*** Opening RECORDS FOR THE EXERCISE ***

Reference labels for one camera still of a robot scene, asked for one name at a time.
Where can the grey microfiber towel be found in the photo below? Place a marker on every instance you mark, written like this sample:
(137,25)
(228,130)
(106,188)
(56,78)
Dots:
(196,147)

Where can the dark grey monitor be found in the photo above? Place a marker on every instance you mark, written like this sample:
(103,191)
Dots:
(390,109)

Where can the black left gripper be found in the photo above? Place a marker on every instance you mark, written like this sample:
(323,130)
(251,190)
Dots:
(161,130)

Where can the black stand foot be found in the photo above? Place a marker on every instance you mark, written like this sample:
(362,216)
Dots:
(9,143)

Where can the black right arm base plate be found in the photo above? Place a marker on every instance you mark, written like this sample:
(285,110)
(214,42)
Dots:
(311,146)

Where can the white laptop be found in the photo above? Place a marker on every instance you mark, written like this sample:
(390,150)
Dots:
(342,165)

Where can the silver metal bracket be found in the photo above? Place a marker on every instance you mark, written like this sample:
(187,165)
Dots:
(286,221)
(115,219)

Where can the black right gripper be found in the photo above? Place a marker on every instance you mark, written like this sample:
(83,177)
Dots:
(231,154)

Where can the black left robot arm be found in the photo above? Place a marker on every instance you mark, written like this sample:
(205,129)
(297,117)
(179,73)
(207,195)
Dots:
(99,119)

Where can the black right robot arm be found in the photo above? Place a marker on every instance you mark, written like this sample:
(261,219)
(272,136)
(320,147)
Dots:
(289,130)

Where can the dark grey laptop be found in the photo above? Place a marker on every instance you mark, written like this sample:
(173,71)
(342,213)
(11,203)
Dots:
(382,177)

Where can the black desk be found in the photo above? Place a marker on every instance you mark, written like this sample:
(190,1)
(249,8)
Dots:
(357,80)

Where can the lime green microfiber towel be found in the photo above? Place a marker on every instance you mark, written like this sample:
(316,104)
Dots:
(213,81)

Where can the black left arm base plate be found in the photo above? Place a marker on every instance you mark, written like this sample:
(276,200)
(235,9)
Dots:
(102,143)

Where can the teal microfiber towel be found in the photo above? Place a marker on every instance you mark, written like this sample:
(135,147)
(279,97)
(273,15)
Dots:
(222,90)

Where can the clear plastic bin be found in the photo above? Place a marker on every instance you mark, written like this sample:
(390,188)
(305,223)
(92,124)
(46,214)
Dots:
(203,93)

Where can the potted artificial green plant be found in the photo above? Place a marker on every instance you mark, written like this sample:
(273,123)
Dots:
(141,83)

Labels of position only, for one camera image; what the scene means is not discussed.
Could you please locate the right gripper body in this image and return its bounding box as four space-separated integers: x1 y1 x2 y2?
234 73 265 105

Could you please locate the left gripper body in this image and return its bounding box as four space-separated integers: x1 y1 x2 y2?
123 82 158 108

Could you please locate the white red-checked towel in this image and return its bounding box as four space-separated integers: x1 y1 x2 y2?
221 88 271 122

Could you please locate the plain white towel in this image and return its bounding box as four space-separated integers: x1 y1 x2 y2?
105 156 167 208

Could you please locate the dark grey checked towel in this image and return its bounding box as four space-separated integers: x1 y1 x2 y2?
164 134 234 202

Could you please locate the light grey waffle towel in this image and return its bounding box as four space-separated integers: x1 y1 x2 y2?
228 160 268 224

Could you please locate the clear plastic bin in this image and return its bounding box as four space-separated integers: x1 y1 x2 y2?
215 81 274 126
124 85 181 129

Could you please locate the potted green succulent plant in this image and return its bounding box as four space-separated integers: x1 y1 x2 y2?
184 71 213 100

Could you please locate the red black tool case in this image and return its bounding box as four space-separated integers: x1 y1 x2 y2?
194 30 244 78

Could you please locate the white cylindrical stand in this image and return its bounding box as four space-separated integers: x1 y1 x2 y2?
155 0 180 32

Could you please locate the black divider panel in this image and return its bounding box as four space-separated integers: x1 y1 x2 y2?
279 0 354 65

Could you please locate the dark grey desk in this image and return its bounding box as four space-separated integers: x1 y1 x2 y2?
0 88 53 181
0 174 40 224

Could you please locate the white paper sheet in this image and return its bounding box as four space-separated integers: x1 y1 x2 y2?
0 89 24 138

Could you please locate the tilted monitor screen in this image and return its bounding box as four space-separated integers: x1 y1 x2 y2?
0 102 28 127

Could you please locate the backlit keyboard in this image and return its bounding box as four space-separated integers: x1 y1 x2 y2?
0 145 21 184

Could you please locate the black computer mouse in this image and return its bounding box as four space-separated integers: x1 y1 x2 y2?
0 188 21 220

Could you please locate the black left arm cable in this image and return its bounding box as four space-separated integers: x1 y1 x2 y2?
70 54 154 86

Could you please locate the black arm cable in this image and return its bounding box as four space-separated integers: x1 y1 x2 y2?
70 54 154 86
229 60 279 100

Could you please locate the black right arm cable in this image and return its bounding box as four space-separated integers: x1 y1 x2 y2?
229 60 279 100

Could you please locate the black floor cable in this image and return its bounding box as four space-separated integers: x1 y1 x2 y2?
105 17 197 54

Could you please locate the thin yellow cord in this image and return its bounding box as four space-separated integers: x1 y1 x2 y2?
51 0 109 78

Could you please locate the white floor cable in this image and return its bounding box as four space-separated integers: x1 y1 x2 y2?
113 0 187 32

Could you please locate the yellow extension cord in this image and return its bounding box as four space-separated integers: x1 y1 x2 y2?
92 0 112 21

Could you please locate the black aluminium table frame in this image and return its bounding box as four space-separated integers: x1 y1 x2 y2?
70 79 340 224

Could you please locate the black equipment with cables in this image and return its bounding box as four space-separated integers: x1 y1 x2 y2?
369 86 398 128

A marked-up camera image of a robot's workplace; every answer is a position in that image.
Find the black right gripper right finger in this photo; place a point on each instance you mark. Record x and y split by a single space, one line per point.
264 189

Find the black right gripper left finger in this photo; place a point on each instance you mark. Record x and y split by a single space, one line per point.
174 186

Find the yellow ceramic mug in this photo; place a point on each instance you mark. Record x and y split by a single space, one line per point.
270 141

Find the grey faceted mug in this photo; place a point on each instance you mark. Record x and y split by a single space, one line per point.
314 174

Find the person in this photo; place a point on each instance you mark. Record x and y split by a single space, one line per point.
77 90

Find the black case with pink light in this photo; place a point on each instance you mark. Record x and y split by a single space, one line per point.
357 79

*** Closing RECORDS FOR THE EXERCISE ***

GOAL OF THE EXERCISE:
Everything in the listing should be written out again exactly.

OUTPUT FOR THIS TASK:
Reference labels for one camera still of a robot scene, asked for one name at a time.
Where can the grey microfiber towel be found in the photo below? Place a marker on every instance you mark, written like this sample:
(137,25)
(228,130)
(106,188)
(56,78)
Dots:
(196,147)

Where can the dark grey monitor be found in the photo above? Place a marker on every instance you mark, written like this sample:
(103,191)
Dots:
(390,109)

Where can the black left gripper be found in the photo above? Place a marker on every instance you mark, written like this sample:
(323,130)
(251,190)
Dots:
(161,130)

Where can the black stand foot be found in the photo above? Place a marker on every instance you mark, written like this sample:
(362,216)
Dots:
(9,143)

Where can the black right arm base plate be found in the photo above? Place a marker on every instance you mark, written like this sample:
(285,110)
(214,42)
Dots:
(311,146)

Where can the white laptop be found in the photo above? Place a marker on every instance you mark, written like this sample:
(390,150)
Dots:
(342,165)

Where can the silver metal bracket be found in the photo above? Place a marker on every instance you mark, written like this sample:
(187,165)
Dots:
(286,221)
(115,219)

Where can the black right gripper be found in the photo above? Place a marker on every instance you mark, written like this sample:
(83,177)
Dots:
(231,154)

Where can the black left robot arm be found in the photo above? Place a marker on every instance you mark, written like this sample:
(205,129)
(297,117)
(179,73)
(207,195)
Dots:
(99,119)

Where can the black right robot arm be found in the photo above? Place a marker on every instance you mark, written like this sample:
(261,219)
(272,136)
(320,147)
Dots:
(289,130)

Where can the dark grey laptop be found in the photo above? Place a marker on every instance you mark, written like this sample:
(173,71)
(342,213)
(11,203)
Dots:
(382,177)

Where can the black desk be found in the photo above? Place a marker on every instance you mark, written like this sample:
(190,1)
(249,8)
Dots:
(357,80)

Where can the lime green microfiber towel be found in the photo above? Place a marker on every instance you mark, written like this sample:
(316,104)
Dots:
(213,81)

Where can the black left arm base plate be found in the photo above? Place a marker on every instance you mark, written like this sample:
(276,200)
(235,9)
Dots:
(102,143)

Where can the teal microfiber towel be found in the photo above? Place a marker on every instance you mark, written like this sample:
(135,147)
(279,97)
(273,15)
Dots:
(222,90)

Where can the clear plastic bin be found in the photo above? Place a marker on every instance you mark, written like this sample:
(390,188)
(305,223)
(92,124)
(46,214)
Dots:
(203,93)

Where can the potted artificial green plant be found in the photo above? Place a marker on every instance you mark, written like this sample:
(273,123)
Dots:
(141,83)

Labels of position only, for one camera image; what the scene means is not discussed.
Could you please locate the right gripper body in this image and return its bounding box as four space-separated integers: x1 y1 x2 y2?
234 73 265 105

Could you please locate the left gripper body in this image and return its bounding box as four space-separated integers: x1 y1 x2 y2?
123 82 158 108

Could you please locate the white red-checked towel in this image and return its bounding box as four space-separated integers: x1 y1 x2 y2?
221 88 271 122

Could you please locate the plain white towel in this image and return its bounding box as four space-separated integers: x1 y1 x2 y2?
105 156 167 208

Could you please locate the dark grey checked towel in this image and return its bounding box as four space-separated integers: x1 y1 x2 y2?
164 134 234 202

Could you please locate the light grey waffle towel in this image and return its bounding box as four space-separated integers: x1 y1 x2 y2?
228 160 268 224

Could you please locate the clear plastic bin in this image and return its bounding box as four space-separated integers: x1 y1 x2 y2?
215 81 274 126
124 85 181 129

Could you please locate the potted green succulent plant in this image and return its bounding box as four space-separated integers: x1 y1 x2 y2?
184 71 213 100

Could you please locate the red black tool case in this image and return its bounding box as four space-separated integers: x1 y1 x2 y2?
194 30 244 78

Could you please locate the white cylindrical stand in this image and return its bounding box as four space-separated integers: x1 y1 x2 y2?
155 0 180 32

Could you please locate the black divider panel in this image and return its bounding box as four space-separated integers: x1 y1 x2 y2?
279 0 354 65

Could you please locate the dark grey desk in this image and return its bounding box as four space-separated integers: x1 y1 x2 y2?
0 88 53 181
0 174 40 224

Could you please locate the white paper sheet in this image and return its bounding box as four space-separated integers: x1 y1 x2 y2?
0 89 24 138

Could you please locate the tilted monitor screen in this image and return its bounding box as four space-separated integers: x1 y1 x2 y2?
0 102 28 127

Could you please locate the backlit keyboard in this image and return its bounding box as four space-separated integers: x1 y1 x2 y2?
0 145 21 184

Could you please locate the black computer mouse in this image and return its bounding box as four space-separated integers: x1 y1 x2 y2?
0 188 21 220

Could you please locate the black left arm cable in this image and return its bounding box as four space-separated integers: x1 y1 x2 y2?
70 54 154 86

Could you please locate the black arm cable in this image and return its bounding box as four space-separated integers: x1 y1 x2 y2?
70 54 154 86
229 60 279 100

Could you please locate the black right arm cable in this image and return its bounding box as four space-separated integers: x1 y1 x2 y2?
229 60 279 100

Could you please locate the black floor cable in this image and return its bounding box as four space-separated integers: x1 y1 x2 y2?
105 17 197 54

Could you please locate the thin yellow cord in this image and return its bounding box as four space-separated integers: x1 y1 x2 y2?
51 0 109 78

Could you please locate the white floor cable in this image and return its bounding box as four space-separated integers: x1 y1 x2 y2?
113 0 187 32

Could you please locate the yellow extension cord in this image and return its bounding box as four space-separated integers: x1 y1 x2 y2?
92 0 112 21

Could you please locate the black aluminium table frame in this image and return its bounding box as four space-separated integers: x1 y1 x2 y2?
70 79 340 224

Could you please locate the black equipment with cables in this image and return its bounding box as four space-separated integers: x1 y1 x2 y2?
369 86 398 128

A marked-up camera image of a robot's workplace; every answer is a position in that image.
Find the black right gripper right finger in this photo; place a point on each instance you mark. Record x and y split by a single space, one line per point.
264 189

Find the black right gripper left finger in this photo; place a point on each instance you mark. Record x and y split by a single space, one line per point.
174 186

Find the yellow ceramic mug in this photo; place a point on each instance you mark. Record x and y split by a single space, one line per point.
270 141

Find the grey faceted mug in this photo; place a point on each instance you mark. Record x and y split by a single space, one line per point.
314 174

Find the person in this photo; place a point on each instance you mark. Record x and y split by a single space, one line per point.
77 90

Find the black case with pink light in this photo; place a point on each instance you mark. Record x and y split by a single space, one line per point.
357 79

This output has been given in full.